### Input material
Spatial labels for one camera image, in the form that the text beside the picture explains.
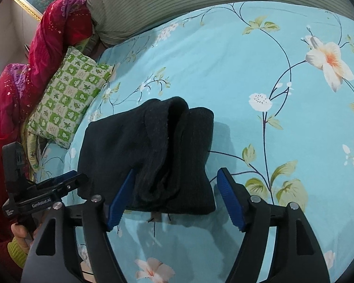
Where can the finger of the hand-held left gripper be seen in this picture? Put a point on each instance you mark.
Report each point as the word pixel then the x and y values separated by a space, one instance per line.
pixel 73 182
pixel 65 177

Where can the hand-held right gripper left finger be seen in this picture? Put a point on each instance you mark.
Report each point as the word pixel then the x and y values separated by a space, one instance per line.
pixel 121 203

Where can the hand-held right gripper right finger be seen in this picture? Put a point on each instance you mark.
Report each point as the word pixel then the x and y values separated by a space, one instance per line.
pixel 230 203

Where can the dark pants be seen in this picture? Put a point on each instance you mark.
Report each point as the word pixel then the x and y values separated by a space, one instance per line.
pixel 165 159

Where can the person's left forearm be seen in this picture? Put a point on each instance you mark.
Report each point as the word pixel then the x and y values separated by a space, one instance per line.
pixel 16 252

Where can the person's left hand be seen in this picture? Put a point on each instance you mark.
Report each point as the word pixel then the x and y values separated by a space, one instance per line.
pixel 20 235

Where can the yellow-green patterned cloth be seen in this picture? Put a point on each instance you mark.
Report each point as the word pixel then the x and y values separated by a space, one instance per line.
pixel 32 153

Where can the green checkered pillow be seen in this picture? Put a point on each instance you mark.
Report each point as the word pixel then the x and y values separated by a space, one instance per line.
pixel 67 94

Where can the light blue floral bed sheet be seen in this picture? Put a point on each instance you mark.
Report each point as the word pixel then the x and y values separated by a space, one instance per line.
pixel 224 79

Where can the red patterned cloth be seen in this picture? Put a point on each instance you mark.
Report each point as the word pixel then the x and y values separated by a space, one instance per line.
pixel 56 29

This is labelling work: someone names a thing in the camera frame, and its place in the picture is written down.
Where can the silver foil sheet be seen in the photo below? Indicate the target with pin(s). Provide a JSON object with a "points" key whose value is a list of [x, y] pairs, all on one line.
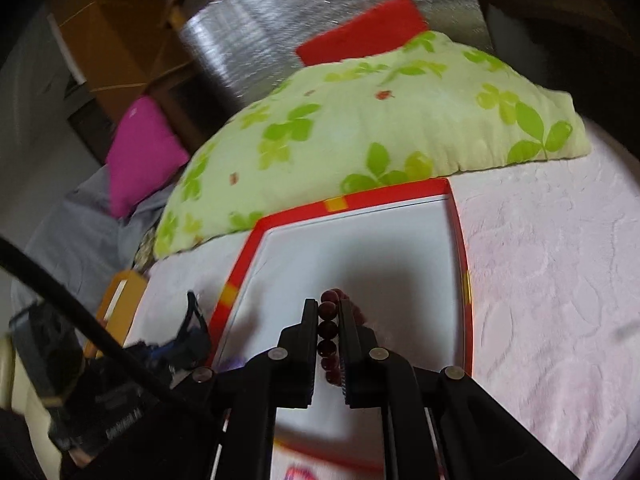
{"points": [[260, 25]]}

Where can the red cushion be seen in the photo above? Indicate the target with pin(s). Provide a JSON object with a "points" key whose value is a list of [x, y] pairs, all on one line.
{"points": [[360, 30]]}

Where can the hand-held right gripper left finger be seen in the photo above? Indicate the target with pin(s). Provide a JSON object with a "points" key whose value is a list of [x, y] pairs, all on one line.
{"points": [[310, 332]]}

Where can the brown wooden cabinet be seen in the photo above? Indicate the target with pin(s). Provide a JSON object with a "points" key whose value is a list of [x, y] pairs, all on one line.
{"points": [[110, 35]]}

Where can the small floral cloth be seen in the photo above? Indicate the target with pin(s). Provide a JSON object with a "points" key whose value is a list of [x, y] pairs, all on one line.
{"points": [[145, 250]]}

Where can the pale pink blanket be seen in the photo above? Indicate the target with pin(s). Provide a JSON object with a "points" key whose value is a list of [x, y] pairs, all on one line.
{"points": [[550, 285]]}

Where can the green floral pillow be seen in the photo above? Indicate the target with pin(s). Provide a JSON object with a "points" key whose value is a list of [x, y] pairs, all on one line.
{"points": [[375, 110]]}

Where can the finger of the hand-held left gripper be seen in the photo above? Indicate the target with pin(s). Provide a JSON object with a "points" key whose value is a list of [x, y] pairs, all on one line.
{"points": [[196, 332], [160, 351]]}

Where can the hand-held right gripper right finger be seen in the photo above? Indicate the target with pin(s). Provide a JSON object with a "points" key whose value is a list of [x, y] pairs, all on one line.
{"points": [[347, 332]]}

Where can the orange cardboard box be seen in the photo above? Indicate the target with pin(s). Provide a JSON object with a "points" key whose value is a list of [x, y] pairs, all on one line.
{"points": [[125, 280]]}

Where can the magenta cushion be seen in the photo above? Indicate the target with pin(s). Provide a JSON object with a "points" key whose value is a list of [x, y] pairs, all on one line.
{"points": [[145, 155]]}

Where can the red cardboard box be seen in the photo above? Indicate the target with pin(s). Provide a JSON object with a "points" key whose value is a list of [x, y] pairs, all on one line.
{"points": [[380, 260]]}

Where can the grey blanket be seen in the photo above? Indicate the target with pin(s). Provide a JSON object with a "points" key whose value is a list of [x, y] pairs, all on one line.
{"points": [[75, 230]]}

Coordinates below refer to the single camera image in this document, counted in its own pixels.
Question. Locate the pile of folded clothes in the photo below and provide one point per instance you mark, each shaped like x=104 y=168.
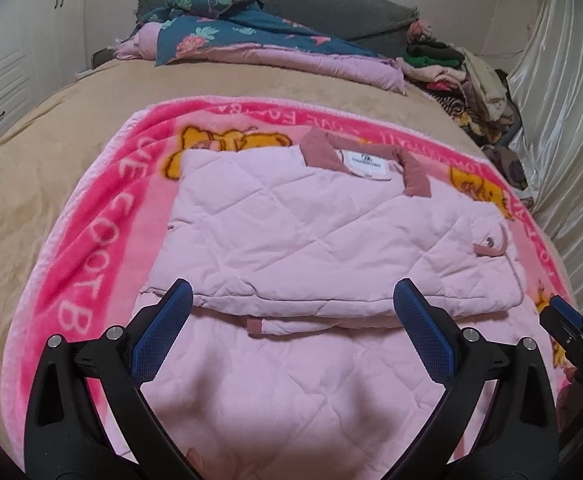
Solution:
x=476 y=85

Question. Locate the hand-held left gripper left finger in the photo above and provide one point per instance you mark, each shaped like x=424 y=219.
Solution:
x=164 y=332

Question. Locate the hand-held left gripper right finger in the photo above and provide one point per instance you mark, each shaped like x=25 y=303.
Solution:
x=421 y=335

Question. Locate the white wardrobe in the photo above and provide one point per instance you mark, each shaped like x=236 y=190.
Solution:
x=16 y=35

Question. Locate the pink quilted jacket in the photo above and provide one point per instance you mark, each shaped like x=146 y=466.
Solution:
x=321 y=220

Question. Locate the beige bed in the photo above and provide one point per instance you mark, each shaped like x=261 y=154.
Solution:
x=36 y=160

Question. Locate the grey headboard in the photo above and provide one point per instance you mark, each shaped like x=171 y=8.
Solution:
x=321 y=2

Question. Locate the white satin curtain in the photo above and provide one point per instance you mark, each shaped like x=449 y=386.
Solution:
x=566 y=110

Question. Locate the pink printed blanket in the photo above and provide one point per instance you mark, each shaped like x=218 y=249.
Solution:
x=106 y=240

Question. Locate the teal floral quilt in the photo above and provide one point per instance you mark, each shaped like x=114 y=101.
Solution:
x=231 y=27

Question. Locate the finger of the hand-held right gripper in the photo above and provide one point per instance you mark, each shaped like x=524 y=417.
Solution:
x=564 y=312

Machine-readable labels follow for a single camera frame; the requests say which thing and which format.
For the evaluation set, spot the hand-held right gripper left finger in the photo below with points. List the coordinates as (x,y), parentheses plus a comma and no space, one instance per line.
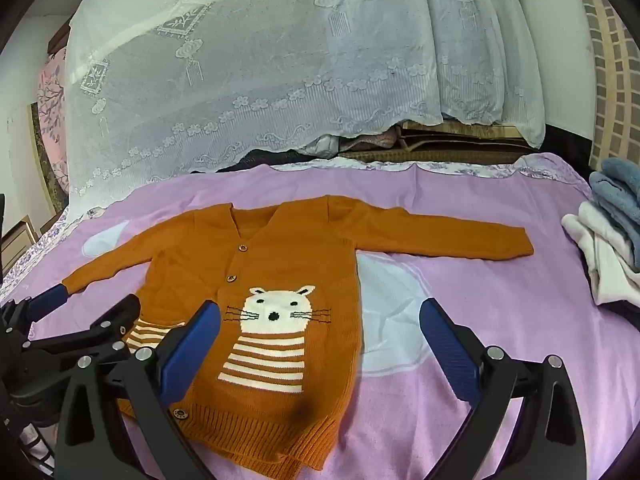
(192,345)

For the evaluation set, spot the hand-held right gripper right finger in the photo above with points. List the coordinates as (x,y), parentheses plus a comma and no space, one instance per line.
(447,350)

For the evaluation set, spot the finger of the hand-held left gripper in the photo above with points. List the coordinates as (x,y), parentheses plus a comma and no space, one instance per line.
(47,302)
(112,322)

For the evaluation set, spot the orange knit cat sweater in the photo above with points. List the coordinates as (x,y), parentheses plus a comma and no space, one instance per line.
(300,240)

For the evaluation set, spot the pink blanket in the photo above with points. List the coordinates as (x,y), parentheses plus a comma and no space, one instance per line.
(475,310)

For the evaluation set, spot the purple floral bedsheet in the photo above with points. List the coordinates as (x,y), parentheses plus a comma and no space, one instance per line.
(30,255)

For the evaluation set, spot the white fleece garment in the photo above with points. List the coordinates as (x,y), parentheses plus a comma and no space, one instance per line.
(600,255)

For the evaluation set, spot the pink floral curtain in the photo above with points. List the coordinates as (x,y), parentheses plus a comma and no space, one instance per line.
(52,110)

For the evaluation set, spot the dark cloth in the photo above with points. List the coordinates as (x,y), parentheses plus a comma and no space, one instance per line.
(250,157)

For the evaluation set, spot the stack of brown folded blankets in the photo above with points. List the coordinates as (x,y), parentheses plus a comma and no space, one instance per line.
(450,147)

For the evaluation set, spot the pink striped folded cloth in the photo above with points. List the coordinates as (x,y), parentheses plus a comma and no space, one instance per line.
(372,141)

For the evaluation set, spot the blue fleece towel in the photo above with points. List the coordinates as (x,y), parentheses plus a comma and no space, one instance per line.
(622,195)

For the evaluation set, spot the white folded pillow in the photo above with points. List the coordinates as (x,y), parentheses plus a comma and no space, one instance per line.
(322,146)

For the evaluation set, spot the white lace cover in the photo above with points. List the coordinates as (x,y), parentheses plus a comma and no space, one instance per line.
(250,60)

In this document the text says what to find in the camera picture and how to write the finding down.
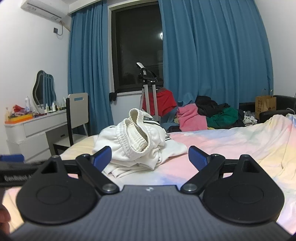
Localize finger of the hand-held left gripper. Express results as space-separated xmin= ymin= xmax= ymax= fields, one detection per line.
xmin=0 ymin=154 xmax=25 ymax=163

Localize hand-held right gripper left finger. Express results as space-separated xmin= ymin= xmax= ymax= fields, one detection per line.
xmin=42 ymin=146 xmax=120 ymax=194

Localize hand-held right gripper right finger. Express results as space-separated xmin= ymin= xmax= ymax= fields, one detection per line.
xmin=180 ymin=146 xmax=260 ymax=194

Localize white pants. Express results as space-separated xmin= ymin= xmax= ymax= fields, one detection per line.
xmin=92 ymin=108 xmax=188 ymax=179

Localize person's left hand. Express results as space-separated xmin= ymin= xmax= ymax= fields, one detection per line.
xmin=0 ymin=206 xmax=11 ymax=235

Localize white dressing table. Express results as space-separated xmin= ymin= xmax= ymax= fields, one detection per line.
xmin=4 ymin=109 xmax=70 ymax=163

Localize pastel bed blanket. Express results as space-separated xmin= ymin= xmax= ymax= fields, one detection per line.
xmin=2 ymin=113 xmax=296 ymax=234

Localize orange tray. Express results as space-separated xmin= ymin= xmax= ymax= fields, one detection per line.
xmin=5 ymin=113 xmax=34 ymax=124

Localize pink cloth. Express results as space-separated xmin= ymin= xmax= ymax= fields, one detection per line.
xmin=176 ymin=104 xmax=208 ymax=132

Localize green cloth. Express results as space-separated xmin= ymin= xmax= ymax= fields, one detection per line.
xmin=206 ymin=108 xmax=239 ymax=129

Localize black cloth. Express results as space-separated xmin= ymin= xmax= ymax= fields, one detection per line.
xmin=195 ymin=95 xmax=230 ymax=117

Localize red cloth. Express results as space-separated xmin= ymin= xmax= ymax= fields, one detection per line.
xmin=142 ymin=88 xmax=177 ymax=116

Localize row of small bottles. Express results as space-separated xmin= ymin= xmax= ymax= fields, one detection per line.
xmin=45 ymin=97 xmax=68 ymax=113

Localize white patterned cloth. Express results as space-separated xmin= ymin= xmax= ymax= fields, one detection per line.
xmin=244 ymin=111 xmax=259 ymax=125

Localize wavy framed mirror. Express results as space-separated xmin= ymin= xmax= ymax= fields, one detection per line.
xmin=32 ymin=70 xmax=57 ymax=109

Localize garment steamer stand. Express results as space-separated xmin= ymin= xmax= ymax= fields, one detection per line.
xmin=136 ymin=62 xmax=160 ymax=123

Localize brown paper bag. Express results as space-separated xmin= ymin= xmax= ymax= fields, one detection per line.
xmin=255 ymin=89 xmax=277 ymax=114

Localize black sofa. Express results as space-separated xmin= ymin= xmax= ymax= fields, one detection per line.
xmin=238 ymin=95 xmax=295 ymax=123

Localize dark window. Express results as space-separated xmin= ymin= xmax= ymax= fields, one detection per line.
xmin=109 ymin=3 xmax=165 ymax=94

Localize white air conditioner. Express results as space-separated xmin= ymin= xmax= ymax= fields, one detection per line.
xmin=20 ymin=0 xmax=64 ymax=22

### Task details
Display each line of the data where "single" occurs.

### Exercise response
Coordinates below refer to the single camera image in this document, counted in its own pixels.
Machine-readable labels follow for a single camera frame; the requests say which thing and which format.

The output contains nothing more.